* _Records to use_:

========

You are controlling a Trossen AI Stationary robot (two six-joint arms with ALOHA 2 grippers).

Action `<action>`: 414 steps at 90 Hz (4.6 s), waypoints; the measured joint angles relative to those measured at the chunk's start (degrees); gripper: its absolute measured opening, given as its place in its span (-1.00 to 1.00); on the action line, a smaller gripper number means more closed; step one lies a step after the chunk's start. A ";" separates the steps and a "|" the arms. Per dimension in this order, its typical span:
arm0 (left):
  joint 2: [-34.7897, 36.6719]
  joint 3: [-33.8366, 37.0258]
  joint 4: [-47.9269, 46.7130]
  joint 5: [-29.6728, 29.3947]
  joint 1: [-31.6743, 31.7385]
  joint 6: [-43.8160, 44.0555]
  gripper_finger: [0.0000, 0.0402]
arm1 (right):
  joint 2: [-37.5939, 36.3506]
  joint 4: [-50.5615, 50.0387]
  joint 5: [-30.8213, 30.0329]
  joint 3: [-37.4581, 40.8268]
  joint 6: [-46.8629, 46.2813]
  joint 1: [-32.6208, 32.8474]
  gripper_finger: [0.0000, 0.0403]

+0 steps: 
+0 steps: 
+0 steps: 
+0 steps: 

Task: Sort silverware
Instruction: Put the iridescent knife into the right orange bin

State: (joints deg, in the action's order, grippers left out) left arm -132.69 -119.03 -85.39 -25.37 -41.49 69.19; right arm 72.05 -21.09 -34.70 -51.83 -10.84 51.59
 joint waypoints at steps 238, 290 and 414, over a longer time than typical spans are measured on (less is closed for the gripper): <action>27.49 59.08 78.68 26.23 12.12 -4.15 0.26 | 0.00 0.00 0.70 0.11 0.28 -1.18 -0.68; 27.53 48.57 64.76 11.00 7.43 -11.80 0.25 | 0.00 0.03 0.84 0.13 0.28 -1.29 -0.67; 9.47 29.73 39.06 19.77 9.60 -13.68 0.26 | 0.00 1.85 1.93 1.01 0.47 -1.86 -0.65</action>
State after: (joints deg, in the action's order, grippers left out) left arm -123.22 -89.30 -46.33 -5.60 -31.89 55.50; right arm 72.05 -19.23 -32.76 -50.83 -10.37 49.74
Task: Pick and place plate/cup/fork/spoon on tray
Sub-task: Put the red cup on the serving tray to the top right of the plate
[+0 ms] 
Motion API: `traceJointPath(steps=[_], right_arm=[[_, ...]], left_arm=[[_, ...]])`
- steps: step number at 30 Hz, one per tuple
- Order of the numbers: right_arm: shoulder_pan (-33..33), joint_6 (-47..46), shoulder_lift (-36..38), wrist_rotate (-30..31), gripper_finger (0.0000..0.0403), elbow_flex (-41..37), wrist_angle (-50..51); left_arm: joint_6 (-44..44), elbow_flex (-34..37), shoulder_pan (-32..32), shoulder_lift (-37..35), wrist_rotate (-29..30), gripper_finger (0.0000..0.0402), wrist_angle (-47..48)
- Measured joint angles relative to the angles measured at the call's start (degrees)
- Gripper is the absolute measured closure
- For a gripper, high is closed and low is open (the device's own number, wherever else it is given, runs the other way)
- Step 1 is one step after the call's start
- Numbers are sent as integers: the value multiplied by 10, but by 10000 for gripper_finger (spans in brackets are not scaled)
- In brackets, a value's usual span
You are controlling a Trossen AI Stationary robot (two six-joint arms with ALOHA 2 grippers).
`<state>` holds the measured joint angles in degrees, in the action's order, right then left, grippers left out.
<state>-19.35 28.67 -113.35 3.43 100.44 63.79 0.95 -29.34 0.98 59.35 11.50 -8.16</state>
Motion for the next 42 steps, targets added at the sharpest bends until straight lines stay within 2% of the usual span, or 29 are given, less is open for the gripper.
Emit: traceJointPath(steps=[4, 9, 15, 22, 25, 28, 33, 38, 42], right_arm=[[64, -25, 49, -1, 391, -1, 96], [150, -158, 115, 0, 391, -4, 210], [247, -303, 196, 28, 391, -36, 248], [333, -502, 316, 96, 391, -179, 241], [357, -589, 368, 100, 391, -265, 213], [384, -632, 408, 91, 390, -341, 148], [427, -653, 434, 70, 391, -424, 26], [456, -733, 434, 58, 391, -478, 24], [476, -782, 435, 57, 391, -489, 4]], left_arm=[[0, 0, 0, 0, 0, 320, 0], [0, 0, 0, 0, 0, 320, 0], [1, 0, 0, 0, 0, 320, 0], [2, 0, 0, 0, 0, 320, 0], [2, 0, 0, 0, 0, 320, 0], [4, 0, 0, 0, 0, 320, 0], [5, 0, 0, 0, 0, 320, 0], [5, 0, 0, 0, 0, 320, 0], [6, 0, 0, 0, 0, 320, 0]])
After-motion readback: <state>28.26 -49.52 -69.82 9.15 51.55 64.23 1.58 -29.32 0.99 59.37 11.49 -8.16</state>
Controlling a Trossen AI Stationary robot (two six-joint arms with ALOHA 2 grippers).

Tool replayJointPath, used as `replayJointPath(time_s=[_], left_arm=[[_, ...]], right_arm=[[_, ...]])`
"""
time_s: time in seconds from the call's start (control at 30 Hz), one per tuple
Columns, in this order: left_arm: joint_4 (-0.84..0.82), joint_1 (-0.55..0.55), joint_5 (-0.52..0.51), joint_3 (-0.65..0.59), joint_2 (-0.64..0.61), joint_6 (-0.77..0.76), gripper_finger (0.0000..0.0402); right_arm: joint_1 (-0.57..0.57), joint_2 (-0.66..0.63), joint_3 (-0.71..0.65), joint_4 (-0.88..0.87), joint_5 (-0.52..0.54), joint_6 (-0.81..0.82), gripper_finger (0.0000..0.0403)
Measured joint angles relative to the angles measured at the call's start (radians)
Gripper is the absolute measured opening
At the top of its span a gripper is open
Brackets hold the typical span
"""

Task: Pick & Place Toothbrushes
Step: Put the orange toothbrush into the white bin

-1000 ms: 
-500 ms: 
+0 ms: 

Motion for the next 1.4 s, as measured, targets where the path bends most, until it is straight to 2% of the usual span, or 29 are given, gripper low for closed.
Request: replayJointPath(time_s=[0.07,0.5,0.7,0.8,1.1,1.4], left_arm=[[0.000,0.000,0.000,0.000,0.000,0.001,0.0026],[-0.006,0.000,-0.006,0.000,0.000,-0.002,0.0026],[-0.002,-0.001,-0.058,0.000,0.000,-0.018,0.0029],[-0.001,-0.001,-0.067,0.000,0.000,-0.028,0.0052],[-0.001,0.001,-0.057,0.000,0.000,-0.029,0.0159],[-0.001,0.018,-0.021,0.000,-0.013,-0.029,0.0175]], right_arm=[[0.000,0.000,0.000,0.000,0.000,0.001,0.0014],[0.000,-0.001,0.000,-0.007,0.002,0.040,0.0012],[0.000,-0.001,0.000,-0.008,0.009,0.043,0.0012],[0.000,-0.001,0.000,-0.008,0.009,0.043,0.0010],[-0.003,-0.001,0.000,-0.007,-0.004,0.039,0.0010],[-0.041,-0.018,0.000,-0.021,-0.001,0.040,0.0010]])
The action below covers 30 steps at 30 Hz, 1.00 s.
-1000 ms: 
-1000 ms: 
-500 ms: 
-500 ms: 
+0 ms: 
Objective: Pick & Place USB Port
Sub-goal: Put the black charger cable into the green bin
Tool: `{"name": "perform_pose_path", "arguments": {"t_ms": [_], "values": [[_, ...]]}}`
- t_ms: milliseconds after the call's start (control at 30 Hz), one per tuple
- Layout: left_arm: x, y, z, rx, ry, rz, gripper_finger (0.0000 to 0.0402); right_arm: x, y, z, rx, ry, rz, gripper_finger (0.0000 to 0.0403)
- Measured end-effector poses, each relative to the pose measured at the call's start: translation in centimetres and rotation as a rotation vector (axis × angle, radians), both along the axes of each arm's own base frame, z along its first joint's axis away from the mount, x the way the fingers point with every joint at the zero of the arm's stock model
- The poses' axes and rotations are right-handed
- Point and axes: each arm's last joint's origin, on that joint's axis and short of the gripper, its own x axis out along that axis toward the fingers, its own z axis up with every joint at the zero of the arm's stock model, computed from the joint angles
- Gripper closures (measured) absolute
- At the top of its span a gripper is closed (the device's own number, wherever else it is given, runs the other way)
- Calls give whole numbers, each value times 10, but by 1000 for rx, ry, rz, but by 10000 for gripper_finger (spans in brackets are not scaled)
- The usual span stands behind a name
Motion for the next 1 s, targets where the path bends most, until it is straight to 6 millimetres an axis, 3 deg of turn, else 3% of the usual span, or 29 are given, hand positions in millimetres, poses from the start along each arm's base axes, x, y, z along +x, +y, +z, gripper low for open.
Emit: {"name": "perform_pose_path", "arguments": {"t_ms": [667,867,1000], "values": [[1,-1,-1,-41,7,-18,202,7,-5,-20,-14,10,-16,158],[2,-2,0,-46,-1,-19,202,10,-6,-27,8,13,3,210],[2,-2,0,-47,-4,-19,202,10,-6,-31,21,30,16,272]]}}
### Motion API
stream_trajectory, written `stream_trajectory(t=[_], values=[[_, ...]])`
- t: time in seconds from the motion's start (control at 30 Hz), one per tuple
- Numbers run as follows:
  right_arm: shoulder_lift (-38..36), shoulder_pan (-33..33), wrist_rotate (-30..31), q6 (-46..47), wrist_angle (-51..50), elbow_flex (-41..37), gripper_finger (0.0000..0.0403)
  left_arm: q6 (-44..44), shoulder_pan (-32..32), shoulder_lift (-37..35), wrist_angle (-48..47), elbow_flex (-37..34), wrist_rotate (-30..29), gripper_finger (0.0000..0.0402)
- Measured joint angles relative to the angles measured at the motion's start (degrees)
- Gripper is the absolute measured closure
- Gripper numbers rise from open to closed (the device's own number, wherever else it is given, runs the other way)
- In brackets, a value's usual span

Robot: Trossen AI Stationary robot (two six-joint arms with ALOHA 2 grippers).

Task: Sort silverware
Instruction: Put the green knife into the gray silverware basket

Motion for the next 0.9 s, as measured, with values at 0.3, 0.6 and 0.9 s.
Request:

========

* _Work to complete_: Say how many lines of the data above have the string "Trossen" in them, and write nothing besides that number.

* _Solution to the exercise_: 4